One appears to be a Minie ball
Charge of the 2nd Maryland Infantry, CSA into the "slaughterpen" at Culp's Hill, Battle of Gettysburg, July 3, 1863. So severe were the casualties among the Marylanders that General Steuart is said to have broken down and wept, wringing his hands and crying "my poor boys".
GETTYSBURG, Pa. -- Civil War buffs looking to find new items for their collections are likely jealous of some folks in Gettysburg who had them fall right into their path.
Workers cutting up a fallen tree at Gettysburg National Military Park came across some Civil War artifacts when their chain saw struck bullets buried in the tree trunk.
The bullets were discovered last week while a crew was cutting through the oak tree on Culp's Hill, the site of intense fighting on July 2-3, 1863, Park Superintendent Bob Kirby said Aug. 9.

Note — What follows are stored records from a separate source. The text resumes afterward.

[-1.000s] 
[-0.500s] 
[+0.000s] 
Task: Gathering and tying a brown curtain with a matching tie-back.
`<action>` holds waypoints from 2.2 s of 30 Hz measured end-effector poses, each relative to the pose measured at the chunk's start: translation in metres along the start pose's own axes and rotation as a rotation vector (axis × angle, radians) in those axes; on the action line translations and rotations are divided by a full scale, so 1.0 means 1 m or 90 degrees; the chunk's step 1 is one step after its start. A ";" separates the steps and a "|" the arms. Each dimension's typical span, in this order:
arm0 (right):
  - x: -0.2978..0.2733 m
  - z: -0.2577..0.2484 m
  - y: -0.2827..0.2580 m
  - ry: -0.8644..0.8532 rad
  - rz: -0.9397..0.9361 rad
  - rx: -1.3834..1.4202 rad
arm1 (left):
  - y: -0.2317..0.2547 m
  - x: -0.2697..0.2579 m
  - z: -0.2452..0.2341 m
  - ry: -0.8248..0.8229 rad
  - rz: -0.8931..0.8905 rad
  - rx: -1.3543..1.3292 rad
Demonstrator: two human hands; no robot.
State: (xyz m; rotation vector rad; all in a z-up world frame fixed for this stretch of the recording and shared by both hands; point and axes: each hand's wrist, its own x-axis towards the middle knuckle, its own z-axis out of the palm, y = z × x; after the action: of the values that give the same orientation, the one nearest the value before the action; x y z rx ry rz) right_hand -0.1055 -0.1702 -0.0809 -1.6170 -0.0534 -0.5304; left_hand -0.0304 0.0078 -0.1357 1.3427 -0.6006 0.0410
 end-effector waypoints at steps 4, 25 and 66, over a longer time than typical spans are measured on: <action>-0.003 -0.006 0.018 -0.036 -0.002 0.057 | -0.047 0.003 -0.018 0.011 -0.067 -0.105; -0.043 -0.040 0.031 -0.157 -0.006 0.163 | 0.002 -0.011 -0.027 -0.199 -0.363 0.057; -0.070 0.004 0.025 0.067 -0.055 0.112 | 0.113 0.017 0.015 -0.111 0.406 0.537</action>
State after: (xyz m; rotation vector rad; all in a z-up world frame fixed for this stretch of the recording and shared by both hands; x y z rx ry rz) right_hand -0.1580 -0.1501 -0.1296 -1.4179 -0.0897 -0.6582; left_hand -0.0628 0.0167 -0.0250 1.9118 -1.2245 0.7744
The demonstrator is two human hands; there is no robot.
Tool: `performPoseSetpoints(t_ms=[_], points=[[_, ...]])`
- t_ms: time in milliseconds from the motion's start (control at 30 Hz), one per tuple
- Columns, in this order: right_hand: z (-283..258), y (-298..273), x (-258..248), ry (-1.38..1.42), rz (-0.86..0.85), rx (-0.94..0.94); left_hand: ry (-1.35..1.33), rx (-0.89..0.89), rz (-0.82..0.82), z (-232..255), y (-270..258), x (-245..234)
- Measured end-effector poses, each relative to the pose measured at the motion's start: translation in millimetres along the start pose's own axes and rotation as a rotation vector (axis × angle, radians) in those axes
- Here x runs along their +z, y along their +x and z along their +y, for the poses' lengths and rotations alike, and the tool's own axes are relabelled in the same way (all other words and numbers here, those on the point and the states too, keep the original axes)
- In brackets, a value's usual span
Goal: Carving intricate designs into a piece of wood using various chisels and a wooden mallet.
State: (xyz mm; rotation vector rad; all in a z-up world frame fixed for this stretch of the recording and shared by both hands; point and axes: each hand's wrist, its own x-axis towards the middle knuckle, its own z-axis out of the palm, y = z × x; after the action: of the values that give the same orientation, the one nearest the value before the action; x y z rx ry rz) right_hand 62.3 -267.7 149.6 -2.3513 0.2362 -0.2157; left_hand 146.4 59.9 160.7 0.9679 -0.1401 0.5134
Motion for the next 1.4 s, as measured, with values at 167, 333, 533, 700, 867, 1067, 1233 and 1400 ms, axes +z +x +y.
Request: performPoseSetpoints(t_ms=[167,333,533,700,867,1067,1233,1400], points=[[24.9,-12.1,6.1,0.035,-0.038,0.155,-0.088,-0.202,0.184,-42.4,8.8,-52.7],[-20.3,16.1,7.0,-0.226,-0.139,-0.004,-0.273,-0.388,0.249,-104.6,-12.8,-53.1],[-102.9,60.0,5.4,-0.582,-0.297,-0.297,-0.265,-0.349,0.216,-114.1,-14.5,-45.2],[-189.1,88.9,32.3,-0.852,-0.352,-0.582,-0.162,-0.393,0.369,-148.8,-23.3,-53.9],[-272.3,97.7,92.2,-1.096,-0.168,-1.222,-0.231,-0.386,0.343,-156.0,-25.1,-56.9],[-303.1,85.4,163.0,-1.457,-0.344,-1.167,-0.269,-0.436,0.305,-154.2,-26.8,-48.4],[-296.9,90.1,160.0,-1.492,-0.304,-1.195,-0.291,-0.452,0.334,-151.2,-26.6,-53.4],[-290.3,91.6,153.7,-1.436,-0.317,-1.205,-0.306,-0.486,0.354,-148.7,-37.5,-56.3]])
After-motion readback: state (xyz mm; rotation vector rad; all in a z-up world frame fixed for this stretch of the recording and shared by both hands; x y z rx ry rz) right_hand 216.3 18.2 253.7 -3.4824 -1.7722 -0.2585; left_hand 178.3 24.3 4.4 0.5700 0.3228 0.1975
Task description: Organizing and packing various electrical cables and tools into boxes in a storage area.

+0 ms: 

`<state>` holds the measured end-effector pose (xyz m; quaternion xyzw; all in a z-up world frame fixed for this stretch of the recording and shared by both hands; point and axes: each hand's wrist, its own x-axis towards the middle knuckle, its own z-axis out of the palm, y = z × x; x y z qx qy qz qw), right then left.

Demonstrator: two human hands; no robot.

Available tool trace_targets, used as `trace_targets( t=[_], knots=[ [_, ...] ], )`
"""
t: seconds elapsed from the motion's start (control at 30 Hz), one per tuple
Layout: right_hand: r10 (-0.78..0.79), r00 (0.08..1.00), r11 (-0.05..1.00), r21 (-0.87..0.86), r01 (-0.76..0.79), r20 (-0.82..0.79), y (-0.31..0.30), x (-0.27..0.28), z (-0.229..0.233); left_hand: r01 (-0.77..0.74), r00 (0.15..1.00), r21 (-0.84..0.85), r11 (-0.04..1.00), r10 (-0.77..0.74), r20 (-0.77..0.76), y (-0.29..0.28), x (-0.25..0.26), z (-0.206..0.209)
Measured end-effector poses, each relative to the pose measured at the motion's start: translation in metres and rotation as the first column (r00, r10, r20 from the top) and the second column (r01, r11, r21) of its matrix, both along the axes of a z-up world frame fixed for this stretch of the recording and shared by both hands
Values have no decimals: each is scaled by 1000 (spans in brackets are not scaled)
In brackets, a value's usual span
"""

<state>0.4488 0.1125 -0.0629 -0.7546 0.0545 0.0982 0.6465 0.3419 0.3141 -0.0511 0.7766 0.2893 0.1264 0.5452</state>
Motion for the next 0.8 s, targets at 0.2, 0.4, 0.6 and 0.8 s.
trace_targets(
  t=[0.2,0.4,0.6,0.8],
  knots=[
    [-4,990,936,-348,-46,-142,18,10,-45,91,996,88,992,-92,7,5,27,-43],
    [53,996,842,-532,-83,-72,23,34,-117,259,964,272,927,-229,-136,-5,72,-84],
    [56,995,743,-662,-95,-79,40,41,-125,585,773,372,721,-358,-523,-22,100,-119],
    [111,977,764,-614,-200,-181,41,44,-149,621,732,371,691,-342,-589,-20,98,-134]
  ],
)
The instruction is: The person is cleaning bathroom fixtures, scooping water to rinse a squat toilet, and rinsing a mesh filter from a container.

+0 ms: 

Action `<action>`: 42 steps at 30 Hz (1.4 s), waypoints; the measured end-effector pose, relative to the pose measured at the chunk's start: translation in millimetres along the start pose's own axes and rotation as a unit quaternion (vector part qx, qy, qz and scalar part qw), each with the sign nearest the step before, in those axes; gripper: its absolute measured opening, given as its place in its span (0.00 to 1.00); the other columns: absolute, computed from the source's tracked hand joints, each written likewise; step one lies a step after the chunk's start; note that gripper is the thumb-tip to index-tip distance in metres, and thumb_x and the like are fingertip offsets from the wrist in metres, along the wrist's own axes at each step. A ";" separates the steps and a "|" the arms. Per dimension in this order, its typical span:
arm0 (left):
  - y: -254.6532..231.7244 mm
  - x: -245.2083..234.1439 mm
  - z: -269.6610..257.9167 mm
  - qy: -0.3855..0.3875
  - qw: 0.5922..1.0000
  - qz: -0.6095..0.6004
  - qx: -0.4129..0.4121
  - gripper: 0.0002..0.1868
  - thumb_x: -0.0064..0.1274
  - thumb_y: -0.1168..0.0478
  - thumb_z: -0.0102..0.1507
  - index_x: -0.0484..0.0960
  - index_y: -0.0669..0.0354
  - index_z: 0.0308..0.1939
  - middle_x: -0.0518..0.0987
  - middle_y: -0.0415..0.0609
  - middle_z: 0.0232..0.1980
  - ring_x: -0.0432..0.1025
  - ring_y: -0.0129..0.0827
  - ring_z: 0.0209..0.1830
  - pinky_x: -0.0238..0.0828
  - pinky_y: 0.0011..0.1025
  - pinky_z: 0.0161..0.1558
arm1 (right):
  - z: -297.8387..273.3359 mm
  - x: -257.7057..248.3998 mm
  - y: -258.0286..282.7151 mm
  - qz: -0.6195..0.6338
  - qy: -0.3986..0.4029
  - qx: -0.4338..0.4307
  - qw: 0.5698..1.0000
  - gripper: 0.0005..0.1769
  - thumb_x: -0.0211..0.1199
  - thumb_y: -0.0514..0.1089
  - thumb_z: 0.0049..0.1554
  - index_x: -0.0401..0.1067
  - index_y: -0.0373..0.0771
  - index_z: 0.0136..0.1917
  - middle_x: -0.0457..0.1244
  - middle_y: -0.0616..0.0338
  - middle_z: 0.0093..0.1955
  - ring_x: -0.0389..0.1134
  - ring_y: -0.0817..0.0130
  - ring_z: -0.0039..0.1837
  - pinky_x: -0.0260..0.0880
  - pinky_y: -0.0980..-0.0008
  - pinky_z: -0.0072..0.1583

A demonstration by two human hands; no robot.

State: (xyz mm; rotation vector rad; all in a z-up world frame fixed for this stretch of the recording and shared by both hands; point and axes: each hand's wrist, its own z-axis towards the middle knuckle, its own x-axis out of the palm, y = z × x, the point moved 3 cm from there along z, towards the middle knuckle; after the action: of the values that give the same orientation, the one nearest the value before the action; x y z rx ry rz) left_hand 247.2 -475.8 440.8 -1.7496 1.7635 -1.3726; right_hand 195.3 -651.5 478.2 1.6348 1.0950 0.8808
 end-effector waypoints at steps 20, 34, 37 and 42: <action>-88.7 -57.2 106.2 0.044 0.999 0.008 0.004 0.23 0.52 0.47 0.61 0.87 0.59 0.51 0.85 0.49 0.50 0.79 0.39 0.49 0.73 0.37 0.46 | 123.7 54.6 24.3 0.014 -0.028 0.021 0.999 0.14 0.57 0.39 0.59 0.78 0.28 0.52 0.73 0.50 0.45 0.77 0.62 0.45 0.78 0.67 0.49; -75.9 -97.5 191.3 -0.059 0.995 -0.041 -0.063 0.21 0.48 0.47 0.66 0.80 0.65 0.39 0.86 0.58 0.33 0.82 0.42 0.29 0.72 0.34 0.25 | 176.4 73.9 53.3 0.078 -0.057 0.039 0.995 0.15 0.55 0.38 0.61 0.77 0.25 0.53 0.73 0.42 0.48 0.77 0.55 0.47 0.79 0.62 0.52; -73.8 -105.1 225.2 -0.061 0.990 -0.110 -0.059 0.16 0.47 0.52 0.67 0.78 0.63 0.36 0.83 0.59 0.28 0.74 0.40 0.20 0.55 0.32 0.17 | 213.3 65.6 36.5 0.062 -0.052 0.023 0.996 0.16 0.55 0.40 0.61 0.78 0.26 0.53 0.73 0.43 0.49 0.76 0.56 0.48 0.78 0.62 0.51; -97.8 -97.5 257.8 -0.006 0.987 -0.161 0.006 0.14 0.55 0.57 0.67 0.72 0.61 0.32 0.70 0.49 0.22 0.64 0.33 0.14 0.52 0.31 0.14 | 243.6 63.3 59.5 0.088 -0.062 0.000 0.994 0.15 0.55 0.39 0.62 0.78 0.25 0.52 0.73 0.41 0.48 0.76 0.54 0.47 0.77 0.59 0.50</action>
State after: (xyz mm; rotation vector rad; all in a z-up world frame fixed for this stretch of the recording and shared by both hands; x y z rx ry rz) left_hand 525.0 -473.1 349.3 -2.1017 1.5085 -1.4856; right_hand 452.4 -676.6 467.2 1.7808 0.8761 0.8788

During the Battle of Gettysburg, July 1–3, 1863, Culp's Hill was a critical part of the Union army defensive line, the right flank, or "barbed" portion of what is described as the "fish-hook" line. Holding the hill was by itself unimportant because its heavily wooded sides made it unsuitable for artillery placement, but its loss would have been catastrophic to the Union army. It dominated Cemetery Hill and the Baltimore Pike, the latter being critical for keeping the Union army supplied and for blocking any Confederate advance on Baltimore or Washington, D.C.
It was common to find bullets there 100 years ago, but such discoveries are a rarity these days, Kirby said.
Two sections of the tree's trunk were removed and will be treated to clean out insects and mold before they will be added to the park's museum collection, officials said.
The tree was estimated to have been about a century old at the time of the battle, meaning it was about 250 years old when it fell recently, park spokeswoman Katie Lawhon said.
She said there are at least two visible bullets. One appears to be a Minie ball, a type of ammunition used extensively during the Civil War.